Notable alumni of Natick High's theatre program, speech team, and music programs include William Finn, Alison Fraser, Jonathan Richman, and Marc Terenzi.

==Athletics==

Fall: Boys:; Cross Country; Cheer; Soccer; Sailing; Football; Golf
Girls:: Cross Country; Cheer; Soccer; Sailing; Swim & Dive; Volleyball; Field Hockey
Winter: Boys:; Basketball; Ice Hockey; Indoor Track & Field; Swim & Dive; Wrestling; Cheer; Ski
Girls:: Basketball; Ice Hockey; Indoor Track & Field; Gymnastics; Cheer; Ski
Spring: Boys:; Baseball; Lacrosse; Outdoor Track & Field; Tennis; Sailing; Ultimate (frisbee); Volleyball
Girls:: Softball; Lacrosse; Outdoor Track & Field; Tennis; Sailing; Ultimate (frisbee)

- Natick High School offers 18 sports for boys and 19 for girls.
- The school announced the formation of an esports team in 2019.
- Natick's Football team has made USA Todays Top 25 list a total of three times. In 1982 (No. 23). 1983 (No. 10), and 1984 (No. 13).

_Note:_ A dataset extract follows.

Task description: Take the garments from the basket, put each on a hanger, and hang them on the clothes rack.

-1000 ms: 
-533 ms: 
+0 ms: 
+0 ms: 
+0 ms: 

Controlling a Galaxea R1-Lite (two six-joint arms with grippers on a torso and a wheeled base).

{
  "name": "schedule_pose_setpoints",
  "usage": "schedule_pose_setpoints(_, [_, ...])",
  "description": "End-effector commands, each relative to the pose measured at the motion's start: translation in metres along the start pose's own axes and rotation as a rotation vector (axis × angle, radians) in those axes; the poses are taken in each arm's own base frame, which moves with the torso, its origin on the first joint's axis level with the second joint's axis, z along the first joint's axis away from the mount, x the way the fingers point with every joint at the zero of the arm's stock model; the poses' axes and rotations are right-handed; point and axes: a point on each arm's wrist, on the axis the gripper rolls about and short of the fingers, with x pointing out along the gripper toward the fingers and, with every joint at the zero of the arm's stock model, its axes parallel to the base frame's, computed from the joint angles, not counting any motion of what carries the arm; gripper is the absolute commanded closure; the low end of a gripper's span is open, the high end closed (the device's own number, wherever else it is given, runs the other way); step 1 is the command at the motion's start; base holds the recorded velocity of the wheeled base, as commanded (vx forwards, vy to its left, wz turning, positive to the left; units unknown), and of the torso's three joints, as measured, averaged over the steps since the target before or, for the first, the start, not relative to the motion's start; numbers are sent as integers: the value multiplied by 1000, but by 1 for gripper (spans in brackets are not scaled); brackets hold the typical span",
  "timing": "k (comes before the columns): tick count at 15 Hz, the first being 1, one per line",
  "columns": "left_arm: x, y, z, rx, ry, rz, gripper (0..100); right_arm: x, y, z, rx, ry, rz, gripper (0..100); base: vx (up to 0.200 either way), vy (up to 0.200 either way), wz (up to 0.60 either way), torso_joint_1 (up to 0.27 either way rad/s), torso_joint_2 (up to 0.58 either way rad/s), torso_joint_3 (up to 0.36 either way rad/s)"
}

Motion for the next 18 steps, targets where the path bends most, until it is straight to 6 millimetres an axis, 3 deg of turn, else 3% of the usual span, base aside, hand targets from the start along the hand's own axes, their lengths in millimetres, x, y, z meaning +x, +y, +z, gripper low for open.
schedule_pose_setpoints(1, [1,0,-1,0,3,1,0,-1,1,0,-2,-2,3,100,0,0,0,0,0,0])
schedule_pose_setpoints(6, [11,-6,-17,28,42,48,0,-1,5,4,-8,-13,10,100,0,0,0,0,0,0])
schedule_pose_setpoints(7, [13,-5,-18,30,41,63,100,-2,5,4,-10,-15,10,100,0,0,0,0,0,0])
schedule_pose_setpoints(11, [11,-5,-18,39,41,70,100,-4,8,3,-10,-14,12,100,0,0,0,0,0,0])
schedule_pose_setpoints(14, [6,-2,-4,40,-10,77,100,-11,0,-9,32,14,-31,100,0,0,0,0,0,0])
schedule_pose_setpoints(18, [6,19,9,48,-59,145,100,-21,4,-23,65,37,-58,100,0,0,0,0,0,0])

==The Sassamon & The Natick Nest==
The Sassamon was the school newspaper that was published four times a year, in December, February, April, and June. It eventually became the annual yearbook. The Sassamon was named after John Sassamon, the Native American aid of John Eliot (missionary). Currently, Natick High's newspaper is The Natick Nest, named after the school's nickname, the Redhawk. The Natick Nest is published 6 times a year.

==Notable alumni==
=== Athletics ===
- Joe Coleman, former MLB player (Washington Senators, Detroit Tigers, Chicago Cubs, Oakland Athletics, Toronto Blue Jays, Pittsburgh Pirates, San Francisco Giants).
- Rich Costello, retired American professional ice hockey player.
- Doug Flutie, played football, basketball, and baseball at the school, went on to play football at Boston College and won the Heisman Trophy in 1984. His career continued in the NFL and Canadian Football League before retiring after the 2005 season with the New England Patriots.
- Darren Flutie, CFL and NFL veteran who attended Natick High School before going to Boston College; second all-time in receptions in the CFL. CFL Hall of Famer.
- Anjali Forber-Pratt, wheelchair racer and Paralympian.
- Dottie Green, female catcher who played from 1943 through 1947 in the All-American Girls Professional Baseball League
- Walt Hriniak, Major League Baseball player (Atlanta Braves, San Diego Padres).
- Dan LaCouture, drafted into the NHL 1996; played for the Edmonton Oilers, Pittsburgh Penguins, New York Rangers, Boston Bruins, New Jersey Devils, Carolina Hurricanes.
- Eddie Mahan, American football player.
- Pete Smith (baseball, born 1940), former Boston Red Sox player.
- Frank Varrichione (born 1932), college All-American and five time Pro Bowl professional football player (Steelers, Rams).

=== Fine and performing arts ===
- Joanie Bartels, first female children's music artist to receive RIAA Gold Record Certification, awarded for her album Lullaby Magic.
- William Finn, Tony, lyricist and musical theater composer.
- Alison Fraser, stage actress and a two-time Tony Award nominee for her roles in The Secret Garden and Romance/Romance.
- Augustine Og Mandino (1923–1995), self-help inspirational author of 22 books. He was born in Framingham and a 1940 graduate of Natick High School where he was an editor of the high school newspaper, "The Sassamon."
- John O'Hurley, actor best known for role on Seinfeld.
- Jonathan Richman, singer-songwriter and former frontman of The Modern Lovers. He featured an instrumental track entitled "Maybe a Walk Home from Natick High School" on his solo album Her Mystery Not of High Heels and Eye Shadow.
- Jim Riley drummer and band leader for the country band Rascal Flatts.
- Marc Terenzi of the boy band Natural (band) is a graduate of Natick High School where he experienced early success in the music program.

=== Other ===

- Joseph M. Connolly, American police detective and politician.
- Paul Dellegatto, chief meteorologist for Fox13 WTVT in Tampa and a contributor to the Fox News Channel is a 1978 graduate of Natick High.
- Gerald Eustis Thomas, second African American to become a Rear Admiral in the US Navy. He went on to serve as ambassador to Guyana and Kenya, and Master of Davenport College.
- Susan Wornick, former American television journalist and current TV host and spokesperson.